▶ **Record extracts**
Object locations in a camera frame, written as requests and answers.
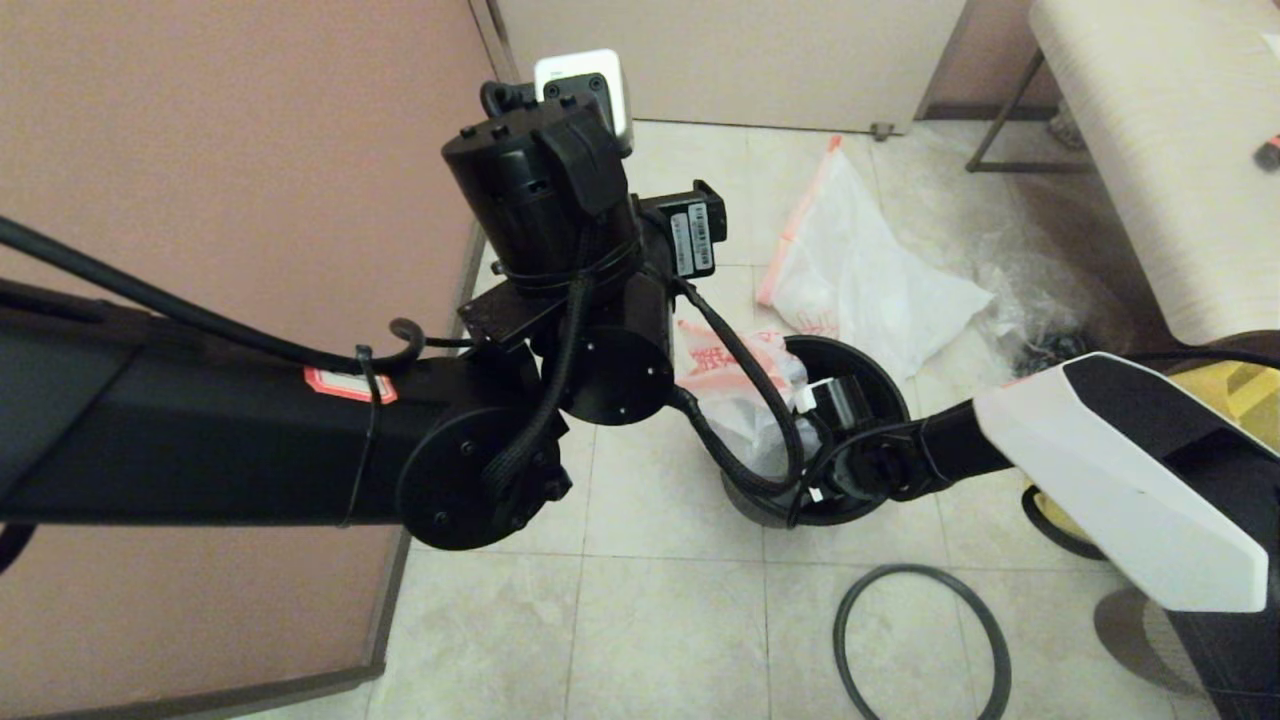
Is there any yellow fabric tote bag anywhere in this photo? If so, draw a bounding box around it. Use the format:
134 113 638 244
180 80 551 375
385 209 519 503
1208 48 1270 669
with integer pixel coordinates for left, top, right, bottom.
1025 360 1280 561

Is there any grey bin rim ring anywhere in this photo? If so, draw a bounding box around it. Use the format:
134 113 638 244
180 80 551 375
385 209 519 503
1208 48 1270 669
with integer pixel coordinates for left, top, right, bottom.
835 565 1011 720

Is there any dark metal table leg frame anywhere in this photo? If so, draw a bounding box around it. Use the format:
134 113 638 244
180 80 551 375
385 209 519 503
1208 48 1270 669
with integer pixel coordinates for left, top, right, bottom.
963 55 1091 179

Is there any grey ribbed round seat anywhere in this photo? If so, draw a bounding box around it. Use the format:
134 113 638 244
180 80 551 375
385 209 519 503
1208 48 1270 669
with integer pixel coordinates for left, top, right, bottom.
1093 588 1236 701

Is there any clear crumpled plastic bag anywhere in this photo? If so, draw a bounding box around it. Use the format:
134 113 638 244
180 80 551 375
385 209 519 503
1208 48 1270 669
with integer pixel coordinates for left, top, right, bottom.
980 230 1131 381

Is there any grey door frame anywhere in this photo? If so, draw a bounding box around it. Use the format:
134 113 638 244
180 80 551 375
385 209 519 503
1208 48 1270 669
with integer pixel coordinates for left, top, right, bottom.
468 0 536 123

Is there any beige wood-grain table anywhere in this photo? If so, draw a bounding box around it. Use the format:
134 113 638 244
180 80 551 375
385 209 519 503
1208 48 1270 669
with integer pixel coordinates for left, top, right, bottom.
1025 0 1280 349

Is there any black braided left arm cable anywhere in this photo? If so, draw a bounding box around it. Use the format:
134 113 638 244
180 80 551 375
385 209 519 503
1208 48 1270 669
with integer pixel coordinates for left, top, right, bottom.
480 228 807 501

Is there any beige door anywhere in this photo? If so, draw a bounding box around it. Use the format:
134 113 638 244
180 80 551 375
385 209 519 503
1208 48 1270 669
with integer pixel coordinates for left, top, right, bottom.
495 0 969 139

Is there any white drawstring trash bag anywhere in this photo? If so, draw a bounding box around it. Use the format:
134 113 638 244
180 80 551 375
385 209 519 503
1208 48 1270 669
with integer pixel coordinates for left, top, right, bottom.
757 138 996 383
675 320 813 481

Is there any black round trash bin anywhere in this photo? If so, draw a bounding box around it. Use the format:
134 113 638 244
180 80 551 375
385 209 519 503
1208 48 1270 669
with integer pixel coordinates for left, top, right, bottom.
720 335 911 528

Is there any dark brown curved furniture base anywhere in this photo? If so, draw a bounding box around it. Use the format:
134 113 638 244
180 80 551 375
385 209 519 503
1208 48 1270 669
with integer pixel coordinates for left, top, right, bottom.
1190 333 1280 363

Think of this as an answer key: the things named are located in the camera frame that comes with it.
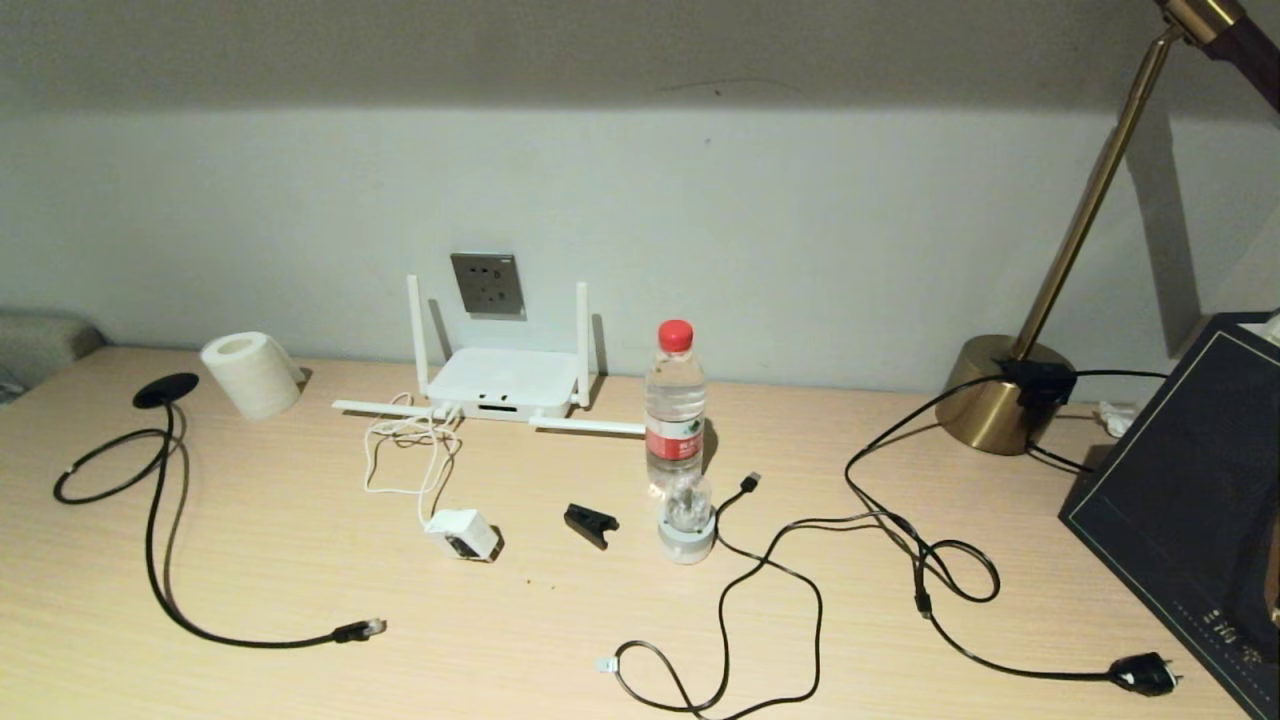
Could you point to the white power adapter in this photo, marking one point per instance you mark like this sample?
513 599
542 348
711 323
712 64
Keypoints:
462 530

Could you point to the white router with antennas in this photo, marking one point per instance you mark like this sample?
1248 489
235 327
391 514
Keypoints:
500 380

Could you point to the water bottle with red cap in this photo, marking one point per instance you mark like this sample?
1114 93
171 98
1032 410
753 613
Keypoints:
675 400

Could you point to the small black clip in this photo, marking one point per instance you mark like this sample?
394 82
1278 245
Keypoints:
588 524

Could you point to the small glass dome night light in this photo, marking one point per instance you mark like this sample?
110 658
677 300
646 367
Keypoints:
687 540

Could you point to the brass desk lamp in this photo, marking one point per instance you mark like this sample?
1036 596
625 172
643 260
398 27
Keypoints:
1000 400

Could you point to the white toilet paper roll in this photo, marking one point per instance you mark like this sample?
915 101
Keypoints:
255 380

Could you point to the black round desk grommet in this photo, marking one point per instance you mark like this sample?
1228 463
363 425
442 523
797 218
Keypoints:
165 390

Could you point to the small white crumpled item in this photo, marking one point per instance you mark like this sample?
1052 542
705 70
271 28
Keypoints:
1118 420

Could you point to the dark blue box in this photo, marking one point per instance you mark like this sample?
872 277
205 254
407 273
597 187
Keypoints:
1180 480

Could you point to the grey cushion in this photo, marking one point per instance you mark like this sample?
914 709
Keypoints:
40 345

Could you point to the grey wall socket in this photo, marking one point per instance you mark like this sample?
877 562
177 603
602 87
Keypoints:
488 285

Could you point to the black inline switch box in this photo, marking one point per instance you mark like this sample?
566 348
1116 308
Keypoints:
1045 383

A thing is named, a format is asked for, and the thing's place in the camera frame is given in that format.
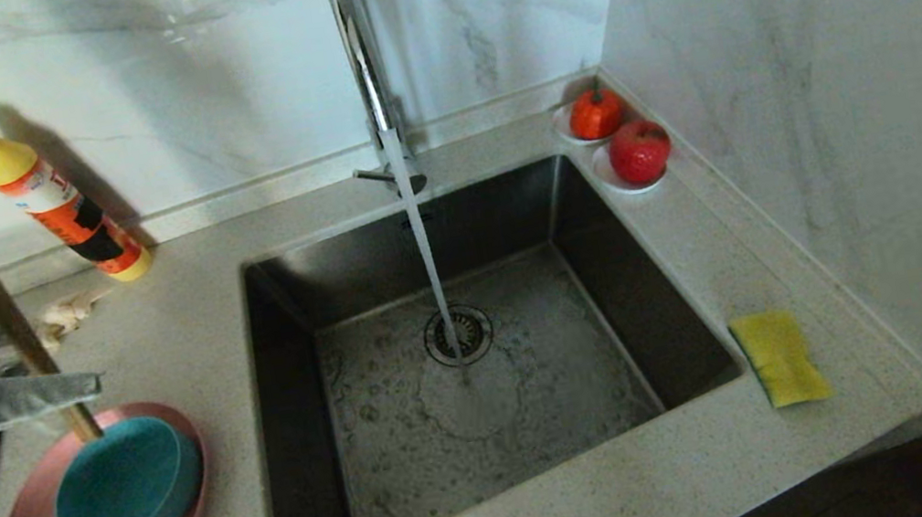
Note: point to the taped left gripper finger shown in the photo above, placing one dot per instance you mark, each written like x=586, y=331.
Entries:
x=30, y=399

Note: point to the crumpled beige tissue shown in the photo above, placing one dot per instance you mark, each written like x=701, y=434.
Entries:
x=67, y=313

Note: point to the chrome kitchen faucet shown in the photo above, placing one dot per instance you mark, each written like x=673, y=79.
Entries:
x=356, y=35

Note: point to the stainless steel sink basin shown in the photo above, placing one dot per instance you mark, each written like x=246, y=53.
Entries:
x=544, y=430

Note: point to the teal bowl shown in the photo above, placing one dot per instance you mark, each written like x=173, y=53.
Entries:
x=122, y=483

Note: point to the yellow and green sponge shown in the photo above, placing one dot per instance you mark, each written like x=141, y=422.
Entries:
x=778, y=356

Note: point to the red tomato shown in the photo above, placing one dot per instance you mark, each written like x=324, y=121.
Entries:
x=595, y=112

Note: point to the red apple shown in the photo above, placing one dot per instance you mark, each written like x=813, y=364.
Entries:
x=640, y=151

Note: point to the round metal drain strainer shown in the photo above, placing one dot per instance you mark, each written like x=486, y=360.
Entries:
x=473, y=335

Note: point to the small white dish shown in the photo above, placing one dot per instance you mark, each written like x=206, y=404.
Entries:
x=562, y=127
x=607, y=178

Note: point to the running tap water stream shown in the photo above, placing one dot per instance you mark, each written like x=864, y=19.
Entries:
x=426, y=255

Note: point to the orange detergent bottle yellow cap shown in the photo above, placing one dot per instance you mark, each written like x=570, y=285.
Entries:
x=43, y=190

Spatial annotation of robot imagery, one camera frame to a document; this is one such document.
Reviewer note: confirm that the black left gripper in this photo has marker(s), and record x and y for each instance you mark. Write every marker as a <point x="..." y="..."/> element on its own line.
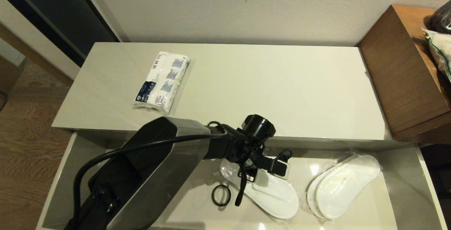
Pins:
<point x="246" y="152"/>

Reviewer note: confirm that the left robot arm silver black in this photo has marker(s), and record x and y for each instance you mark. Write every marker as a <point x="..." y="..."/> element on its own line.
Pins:
<point x="158" y="173"/>

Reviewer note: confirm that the glossy white drawer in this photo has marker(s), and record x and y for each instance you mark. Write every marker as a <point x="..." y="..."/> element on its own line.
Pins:
<point x="398" y="187"/>

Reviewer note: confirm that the brown box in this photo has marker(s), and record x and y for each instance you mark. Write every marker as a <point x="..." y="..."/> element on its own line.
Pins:
<point x="8" y="76"/>

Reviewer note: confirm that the white disposable slipper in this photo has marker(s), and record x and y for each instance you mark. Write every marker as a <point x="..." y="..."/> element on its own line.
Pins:
<point x="311" y="196"/>
<point x="345" y="184"/>
<point x="278" y="198"/>

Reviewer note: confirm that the white bag green edge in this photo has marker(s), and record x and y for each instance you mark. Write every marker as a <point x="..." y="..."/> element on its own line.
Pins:
<point x="442" y="54"/>

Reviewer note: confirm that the glossy white cabinet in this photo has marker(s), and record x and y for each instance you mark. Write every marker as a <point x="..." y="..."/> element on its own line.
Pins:
<point x="264" y="89"/>

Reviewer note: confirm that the dark plastic bag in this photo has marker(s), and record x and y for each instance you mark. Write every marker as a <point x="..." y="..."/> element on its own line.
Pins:
<point x="442" y="18"/>

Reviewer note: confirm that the white tissue pack blue print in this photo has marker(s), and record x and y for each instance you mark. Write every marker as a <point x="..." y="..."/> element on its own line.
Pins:
<point x="162" y="82"/>

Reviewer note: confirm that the white door frame strip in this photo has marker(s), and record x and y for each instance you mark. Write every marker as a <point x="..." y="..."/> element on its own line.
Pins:
<point x="104" y="11"/>

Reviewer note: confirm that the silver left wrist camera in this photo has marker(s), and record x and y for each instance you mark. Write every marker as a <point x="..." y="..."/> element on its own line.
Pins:
<point x="282" y="169"/>

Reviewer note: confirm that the brown wooden side table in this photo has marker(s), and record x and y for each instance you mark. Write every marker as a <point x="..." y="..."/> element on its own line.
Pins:
<point x="398" y="68"/>

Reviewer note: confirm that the dark door panel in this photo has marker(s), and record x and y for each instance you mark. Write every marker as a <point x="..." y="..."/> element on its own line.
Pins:
<point x="53" y="4"/>

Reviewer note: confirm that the brown wooden baseboard strip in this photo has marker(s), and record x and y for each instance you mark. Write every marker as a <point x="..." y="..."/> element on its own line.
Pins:
<point x="35" y="58"/>

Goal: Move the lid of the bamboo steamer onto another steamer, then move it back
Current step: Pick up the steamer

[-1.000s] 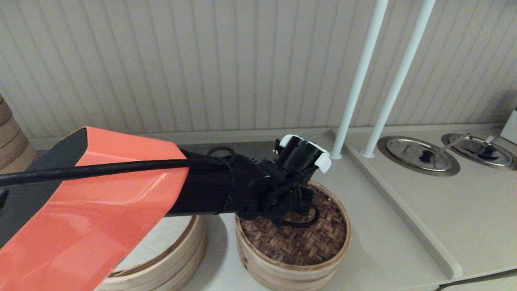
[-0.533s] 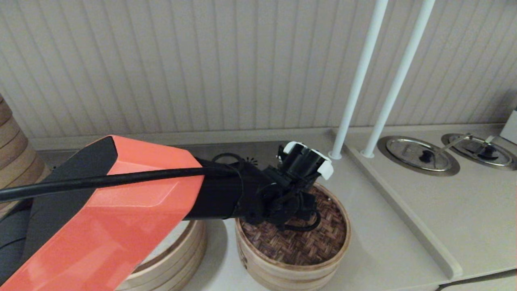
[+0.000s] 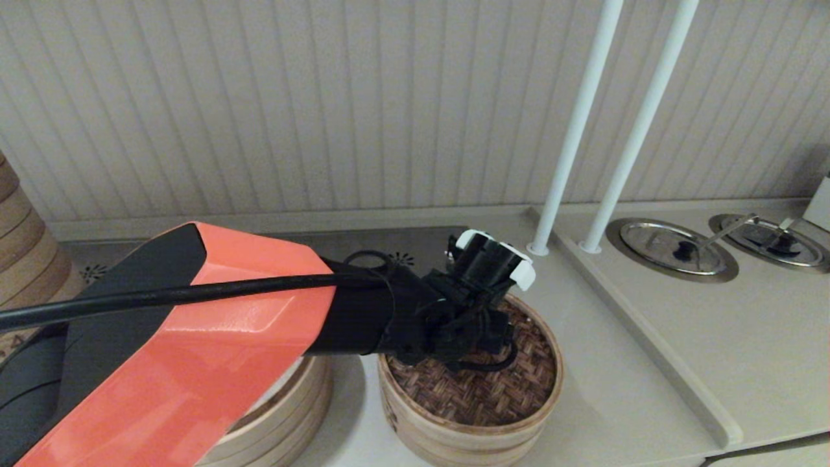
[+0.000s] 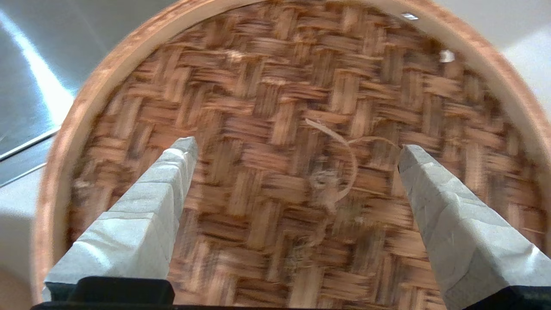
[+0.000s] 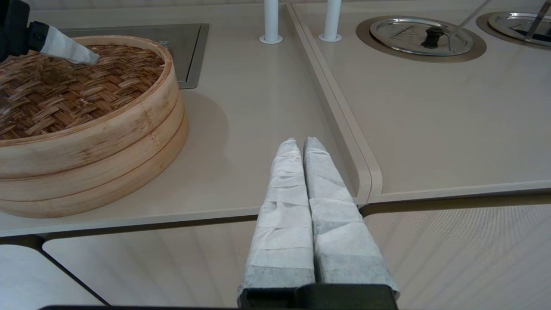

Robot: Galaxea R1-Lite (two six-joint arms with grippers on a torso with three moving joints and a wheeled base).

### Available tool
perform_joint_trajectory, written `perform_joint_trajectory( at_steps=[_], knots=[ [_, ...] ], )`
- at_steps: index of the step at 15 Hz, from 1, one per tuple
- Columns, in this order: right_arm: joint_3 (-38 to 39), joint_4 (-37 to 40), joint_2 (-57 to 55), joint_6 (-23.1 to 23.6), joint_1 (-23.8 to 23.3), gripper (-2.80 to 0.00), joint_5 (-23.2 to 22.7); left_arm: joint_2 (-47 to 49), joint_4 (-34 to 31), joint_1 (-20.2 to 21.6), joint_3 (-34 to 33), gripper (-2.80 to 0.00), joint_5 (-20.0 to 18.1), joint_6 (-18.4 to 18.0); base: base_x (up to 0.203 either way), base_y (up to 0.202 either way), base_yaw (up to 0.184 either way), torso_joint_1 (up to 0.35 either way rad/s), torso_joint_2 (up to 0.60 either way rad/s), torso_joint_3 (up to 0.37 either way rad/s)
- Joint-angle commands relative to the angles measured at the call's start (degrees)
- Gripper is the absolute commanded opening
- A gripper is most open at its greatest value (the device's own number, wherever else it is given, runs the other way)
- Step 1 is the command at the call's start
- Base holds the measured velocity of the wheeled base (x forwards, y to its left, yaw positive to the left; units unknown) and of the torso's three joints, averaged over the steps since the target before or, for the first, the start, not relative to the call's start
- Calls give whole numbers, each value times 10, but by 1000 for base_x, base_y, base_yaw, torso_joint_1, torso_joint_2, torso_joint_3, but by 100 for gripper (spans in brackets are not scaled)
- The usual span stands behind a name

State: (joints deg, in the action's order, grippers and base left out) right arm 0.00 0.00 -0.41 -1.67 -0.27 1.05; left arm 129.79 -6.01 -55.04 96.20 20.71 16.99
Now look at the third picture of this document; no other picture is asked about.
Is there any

▶ **Work item**
Reproduce the lines word for word, starting at the one holding "- Gripper is the absolute commanded opening" and ending at the final line of the material above.

▶ **Result of this task**
- Gripper is the absolute commanded opening
- A gripper is most open at its greatest value (the device's own number, wherever else it is given, runs the other way)
- Step 1 is the command at the call's start
- Base holds the measured velocity of the wheeled base (x forwards, y to its left, yaw positive to the left; units unknown) and of the torso's three joints, averaged over the steps since the target before or, for the first, the start, not relative to the call's start
- Calls give whole numbers, each value times 10, but by 1000 for base_x, base_y, base_yaw, torso_joint_1, torso_joint_2, torso_joint_3, but by 100 for gripper (spans in brackets are not scaled)
- The usual span stands behind a name

State: (joints deg, in the action's order, grippers and base left out) right arm 0.00 0.00 -0.41 -1.67 -0.27 1.05; left arm 129.79 -6.01 -55.04 96.20 20.71 16.99
Now look at the third picture of this document; no other picture is asked about.
Is there any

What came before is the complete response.